Hey, comrade, Herself is no passenger in this garbage scow. Ain’t her fault the officers are all rumdums.

Being of the Vanguard, I was needed here at Headquarters to propagandize over hot tea and a Taos Bakes bar. Arise, ye prisoners of starvation, and fetch me another mug of tea.

While I await the Revolution I’m also baking a loaf of bread so I don’t have to stand in line for it like the proles.

Here in a bit I’ll go for a run, if only because I never know when I might have to. It’s all this weather is good for. You can’t ski in it, or make snowballs with it, so you might as well pound ground, keep the muscle memory sharp.

The forecast for the day after Election Day is not encouraging. We may be feeling the heat, but not in a good way. I’m thinking of feet held to the fire.

Song, fire, and ice

May 22, 2022

Sign of the times.

Tezcatlipoca, God of the Night Wind, was in something of a mood as we hit the sack last eventide.

The sonofabitch spent the night roaring and rumbling, tipping things over, and generally acting the fool. The power blipped on and off a half-dozen times before I finally toppled into a restless sleep marred by inexplicable dreams.

In one I was outside somewhere with the rest of the bums as Tom Waits sat at a nearby café, trying to compose an opera based on his song “Misery is the River of the World.”

When I moseyed on over to his table and suggested that “Ruby’s Arms” might make a better foundation, Waits snickered and replied to the effect that I must’ve fallen in love with the first girl to kiss me somewhere other than the cheek.

When I wandered back to the bums one of them was gnawing on a sandwich I had scrounged. Let your attention drift for a second and someone will be eating your lunch, swear to God.

Elsewhere other deities were on the job. Coyote took a snowy shit on Colorado, because he thought it would be funny to lay 10 inches of snow on the place right after a 90-degree day. And Xiuhtecuhtli is still torching everything flammable in New Mexico because … well, it’s anybody’s guess. Perhaps he’s croaking the tourist season to punish the pochteca merchant class for sniveling about a dearth of eager employees while refusing to pay a living wage.

The luck of the Irish

March 17, 2022

A wee bit monochromatic for the wearin’ of the green.

O, ’tis a fine soft day we have here so.

The rain awakened Herself, but not me.
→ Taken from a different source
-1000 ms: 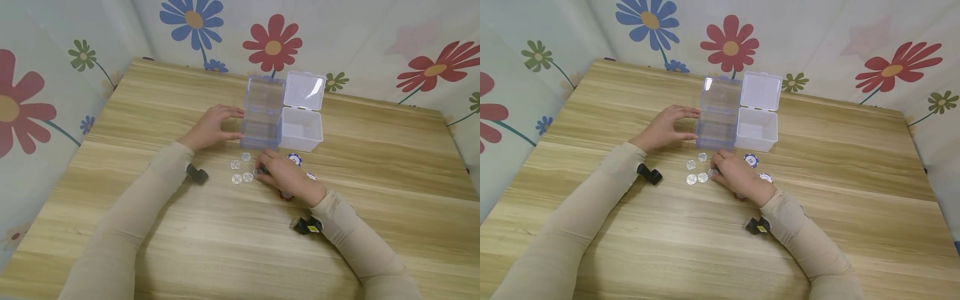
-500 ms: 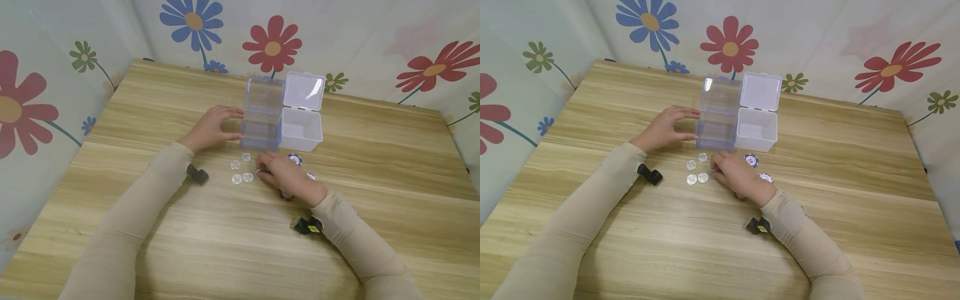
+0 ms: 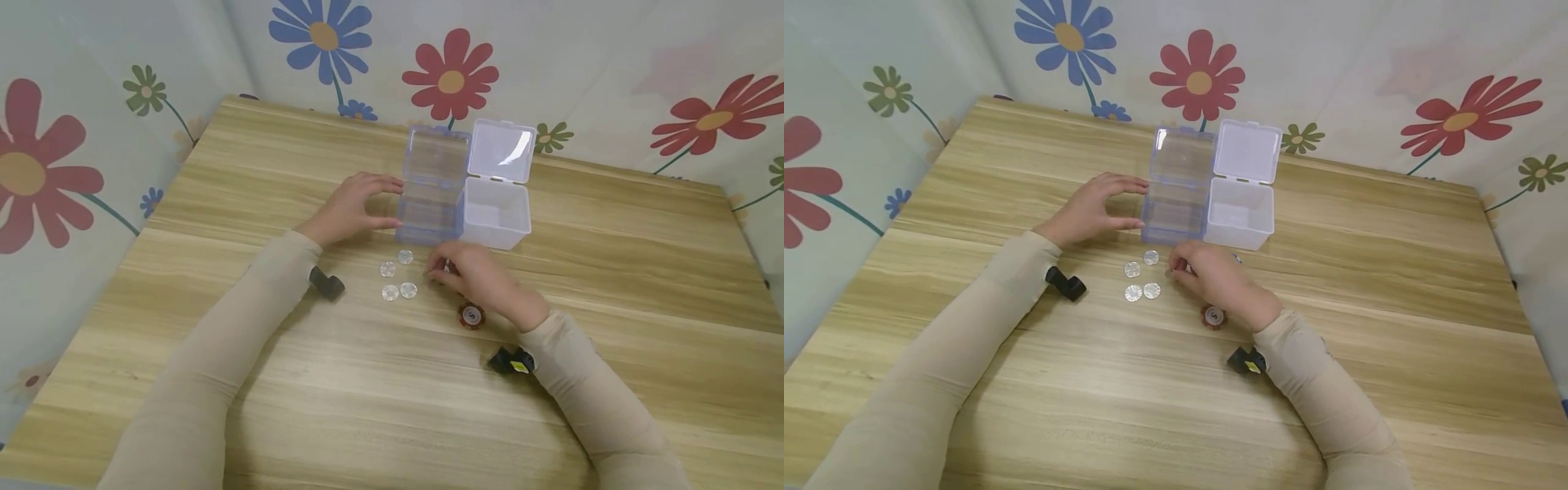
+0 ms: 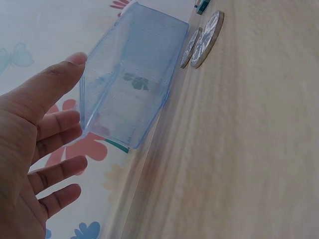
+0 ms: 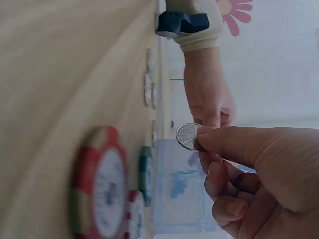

I thought she was selling me a bill of goods when she said it rained during the night, until I glanced outside this morning.

There’s a dusting of snow just up the hill, and the cul-de-sac is dampish. This wee sprinkle will do a fine job of tamping down the sand in the arroyo I’ve been riding lately. I’ve only seen one other cyclist in there and he was riding a mountain bike; also, down, not up.

It will save me from the raking of the lawn as well. No point in busting my hump corraling all those soggy pine needles now. Wait until they dry out and lighten up.

Ditto for the trails. Never ride ’em wet. After a rain the knuckleheads in Bibleburg would slash the gooey singletrack into something that looked like Rodan the Flying Monster’s landing strip. The ruts would set up harder than times in 1929, and riding them on a cyclocross bike meant taking a hot lap on Satan’s Slot Car Track.

The ground here in The Duck! City is mighty thirsty, though. Getting it wet enough to damage with bicycle tires might require the sort of deluge that made a sailor of Noah.